← Back to Reviews
 

Jackass 3D


by Yoda
posted on 4/14/11
Reviewing Jackass 3 is kind of like reviewing someone falling down the stairs. Actually, no; it's not like that, it's exactly that.

The Jackass men are pioneers of pain; boldly going where no man has seen any reason to go before. They ask the questions the rest of us are too smart to ask. Questions like "what would happen if I launched myself 100 feet over a lake while my friends shot paintballs at me?" The answer is: pretty much exactly what you'd expect.

This auspicious franchise turned ten last year, though it routinely goes to eleven, and most involved act like they're twelve. If nothing else, you have to admire the gumption involved in watching a Wile E. Coyote cartoon and then trying to recreate it. You know those kids in high school who liked to smoke pot and jump off the roof? Well, they're movie stars now. These guys may be stupid, but they're not dumb.

Each segment seems to fall into one of three categories: pure stunts (driving things off of ramps, aggravating large animals), gross-outs (drinking someone else's sweat, sitting inside a Porta-Potty while it's launched into the air), and public skits (Head Jackass Johnny Knoxville being made up to look like someone's Grandpa and doing very un-Grandpa like things).

The gross-out gags are probably the least redeemable, and seem to exist only as a continuous reaffirmation of the Jackasses' Cenobitian desire to experience everything at least once. The public skits, however, are usually the cleverest segments in the film; a staged little person bar fight stands head and shoulders above the rest and brings "The Twilight Zone" to mind. But it's the stunts that contain the most universal appeal. No matter how highbrow your sense of humor may be it's difficult to suppress a laugh when someone gets on a jet ski and flies off a ramp directly into a shrubbery. Knoxville is, as much as it might upset people to acknowledge, a modernized synthesis of Evel Knievel and the Three Stooges, and the latest example of a timeless comedic principle: pain will always be funny as long as the people getting hurt can smile and shake it off.

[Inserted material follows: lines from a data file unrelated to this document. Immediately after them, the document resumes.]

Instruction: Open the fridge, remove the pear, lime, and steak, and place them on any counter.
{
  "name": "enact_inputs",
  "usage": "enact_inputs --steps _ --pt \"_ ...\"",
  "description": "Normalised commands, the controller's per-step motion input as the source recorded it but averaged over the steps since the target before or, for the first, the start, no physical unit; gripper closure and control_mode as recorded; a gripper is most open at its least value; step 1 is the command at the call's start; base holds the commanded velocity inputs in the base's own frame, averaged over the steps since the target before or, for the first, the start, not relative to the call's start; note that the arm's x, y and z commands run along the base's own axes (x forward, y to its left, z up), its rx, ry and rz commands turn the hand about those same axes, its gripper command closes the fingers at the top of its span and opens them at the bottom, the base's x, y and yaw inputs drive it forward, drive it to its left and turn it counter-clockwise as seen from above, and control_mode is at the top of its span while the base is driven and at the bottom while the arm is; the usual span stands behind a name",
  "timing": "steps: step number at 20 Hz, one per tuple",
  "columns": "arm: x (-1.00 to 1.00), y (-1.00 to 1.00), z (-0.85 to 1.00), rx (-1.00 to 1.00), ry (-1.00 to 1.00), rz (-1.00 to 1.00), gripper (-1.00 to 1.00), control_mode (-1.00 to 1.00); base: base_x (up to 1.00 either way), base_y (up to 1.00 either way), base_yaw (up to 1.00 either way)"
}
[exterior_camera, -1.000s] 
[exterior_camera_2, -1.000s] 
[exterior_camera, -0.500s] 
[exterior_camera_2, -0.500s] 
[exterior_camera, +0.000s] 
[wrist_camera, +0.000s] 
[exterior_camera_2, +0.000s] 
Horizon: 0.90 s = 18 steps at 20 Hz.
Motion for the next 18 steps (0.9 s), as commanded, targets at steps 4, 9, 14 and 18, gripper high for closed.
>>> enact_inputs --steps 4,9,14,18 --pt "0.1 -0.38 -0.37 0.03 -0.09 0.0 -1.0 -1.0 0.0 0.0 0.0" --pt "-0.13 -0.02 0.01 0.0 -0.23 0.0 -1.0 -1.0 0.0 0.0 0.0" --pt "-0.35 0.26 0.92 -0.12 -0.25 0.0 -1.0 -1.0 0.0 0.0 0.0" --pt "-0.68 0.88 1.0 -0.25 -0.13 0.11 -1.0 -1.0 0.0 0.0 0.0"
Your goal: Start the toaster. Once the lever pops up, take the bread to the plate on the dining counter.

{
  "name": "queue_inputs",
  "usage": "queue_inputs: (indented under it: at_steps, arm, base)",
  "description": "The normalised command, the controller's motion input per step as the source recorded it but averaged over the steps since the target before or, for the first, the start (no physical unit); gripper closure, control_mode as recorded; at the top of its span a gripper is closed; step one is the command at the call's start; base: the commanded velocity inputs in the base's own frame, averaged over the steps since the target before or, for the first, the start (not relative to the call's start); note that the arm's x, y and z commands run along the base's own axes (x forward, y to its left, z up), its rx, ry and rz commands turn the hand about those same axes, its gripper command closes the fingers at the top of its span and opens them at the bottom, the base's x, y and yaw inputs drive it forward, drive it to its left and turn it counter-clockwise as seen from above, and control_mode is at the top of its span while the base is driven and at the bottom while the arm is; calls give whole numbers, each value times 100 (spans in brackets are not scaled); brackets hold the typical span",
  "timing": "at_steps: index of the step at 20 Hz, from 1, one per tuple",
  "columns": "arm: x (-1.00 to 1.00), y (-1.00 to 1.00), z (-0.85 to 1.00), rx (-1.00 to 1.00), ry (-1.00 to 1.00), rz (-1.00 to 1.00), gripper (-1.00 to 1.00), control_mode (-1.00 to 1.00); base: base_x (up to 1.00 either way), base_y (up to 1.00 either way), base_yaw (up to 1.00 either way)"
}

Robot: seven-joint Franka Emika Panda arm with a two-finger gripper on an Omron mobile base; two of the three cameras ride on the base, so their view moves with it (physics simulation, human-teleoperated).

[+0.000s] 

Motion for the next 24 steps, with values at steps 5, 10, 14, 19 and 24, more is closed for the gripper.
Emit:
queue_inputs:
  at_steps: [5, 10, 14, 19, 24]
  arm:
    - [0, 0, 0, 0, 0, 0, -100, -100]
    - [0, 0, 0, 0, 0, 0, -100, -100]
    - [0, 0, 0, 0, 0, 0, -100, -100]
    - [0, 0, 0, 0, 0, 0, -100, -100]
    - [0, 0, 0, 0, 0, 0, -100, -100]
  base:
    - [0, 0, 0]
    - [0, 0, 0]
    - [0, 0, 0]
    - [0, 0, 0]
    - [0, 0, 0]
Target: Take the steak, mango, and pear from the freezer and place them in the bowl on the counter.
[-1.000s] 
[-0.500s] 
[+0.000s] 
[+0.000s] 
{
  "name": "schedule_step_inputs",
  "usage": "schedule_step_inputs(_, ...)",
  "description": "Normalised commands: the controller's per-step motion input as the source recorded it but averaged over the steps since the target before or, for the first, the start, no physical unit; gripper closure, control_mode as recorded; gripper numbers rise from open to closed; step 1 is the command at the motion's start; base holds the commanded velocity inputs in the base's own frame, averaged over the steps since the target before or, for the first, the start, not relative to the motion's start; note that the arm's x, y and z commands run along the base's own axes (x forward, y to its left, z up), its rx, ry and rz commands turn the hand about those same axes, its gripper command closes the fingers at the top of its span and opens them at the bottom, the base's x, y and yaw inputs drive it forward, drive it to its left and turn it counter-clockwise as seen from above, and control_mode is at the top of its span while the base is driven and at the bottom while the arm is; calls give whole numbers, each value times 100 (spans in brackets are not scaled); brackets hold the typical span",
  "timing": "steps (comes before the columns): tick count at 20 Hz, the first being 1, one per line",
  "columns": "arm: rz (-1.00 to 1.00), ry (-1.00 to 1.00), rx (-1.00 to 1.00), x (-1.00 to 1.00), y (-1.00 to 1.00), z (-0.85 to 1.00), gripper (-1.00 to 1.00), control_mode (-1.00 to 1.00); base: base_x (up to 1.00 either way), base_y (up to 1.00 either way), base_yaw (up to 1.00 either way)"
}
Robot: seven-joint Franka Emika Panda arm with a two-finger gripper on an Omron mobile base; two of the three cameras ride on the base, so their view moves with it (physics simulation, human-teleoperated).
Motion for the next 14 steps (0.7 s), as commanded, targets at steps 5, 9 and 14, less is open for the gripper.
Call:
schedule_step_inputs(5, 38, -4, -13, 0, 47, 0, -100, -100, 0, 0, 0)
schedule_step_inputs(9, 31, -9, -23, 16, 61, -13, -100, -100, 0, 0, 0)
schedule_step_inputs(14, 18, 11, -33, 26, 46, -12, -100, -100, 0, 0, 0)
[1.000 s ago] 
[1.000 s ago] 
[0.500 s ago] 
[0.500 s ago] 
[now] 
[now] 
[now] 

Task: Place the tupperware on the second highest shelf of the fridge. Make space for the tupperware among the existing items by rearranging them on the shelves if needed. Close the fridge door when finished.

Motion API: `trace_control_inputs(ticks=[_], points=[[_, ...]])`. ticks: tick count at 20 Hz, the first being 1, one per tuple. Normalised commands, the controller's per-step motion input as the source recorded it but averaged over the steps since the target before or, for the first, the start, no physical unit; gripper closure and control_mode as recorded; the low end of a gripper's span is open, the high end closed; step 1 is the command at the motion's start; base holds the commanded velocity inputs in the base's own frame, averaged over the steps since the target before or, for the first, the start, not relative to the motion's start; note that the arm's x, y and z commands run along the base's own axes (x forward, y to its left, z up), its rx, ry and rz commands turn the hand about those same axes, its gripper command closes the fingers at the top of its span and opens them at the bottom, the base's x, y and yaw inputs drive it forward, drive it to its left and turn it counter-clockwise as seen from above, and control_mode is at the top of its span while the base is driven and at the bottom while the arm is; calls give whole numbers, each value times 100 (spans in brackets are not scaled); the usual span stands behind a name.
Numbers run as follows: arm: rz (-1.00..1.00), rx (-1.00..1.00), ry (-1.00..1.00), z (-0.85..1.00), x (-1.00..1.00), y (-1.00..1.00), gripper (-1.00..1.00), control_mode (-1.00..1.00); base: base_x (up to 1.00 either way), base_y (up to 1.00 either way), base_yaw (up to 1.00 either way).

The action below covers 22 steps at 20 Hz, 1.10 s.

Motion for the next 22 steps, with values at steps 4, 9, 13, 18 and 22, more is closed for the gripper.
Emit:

The best stunt, in this reviewer's opinion, is one in which two poor souls play a moronic version of Mythbusters to determine if the old saying about "music soothing the savage beast" is accurate. This is done by dressing up in a two-sizes-too-small band uniform and playing a tuba in front of an angry ram. The pièce de résistance is that they keep playing their instruments even after the ram has begun to pound them.

In most cases, the stunt itself is just framework; most of the fun is in the buildup and the reaction of the people watching. One of the performers ("Steve-O") introduces a stunt that consists of nothing more than a baseball hitting him in the testicles. This isn't really funny or inventive, but it finds its way into the movie because he can't quite bring himself to finish introducing it, knowing that it will take place the moment he finishes talking. Every now and then we get to see the overwhelming instinct of self-preservation make itself manifest on their faces, and it's kind of fascinating to watch them power through it. As silly as it sounds, it's these little flashes of doubt that ultimately sell the insanity. It lets us know that these guys know better, and do it anyway.

Will you laugh? Almost certainly. Anyone not wearing a monocle will find at least two or three of the bits irresistible. And you'll probably laugh in spite of yourself, which is arguably the very best way to laugh. Granted, it's hard to tell if you're laughing with the young men in this movie, or at them. But the fact remains: you're laughing.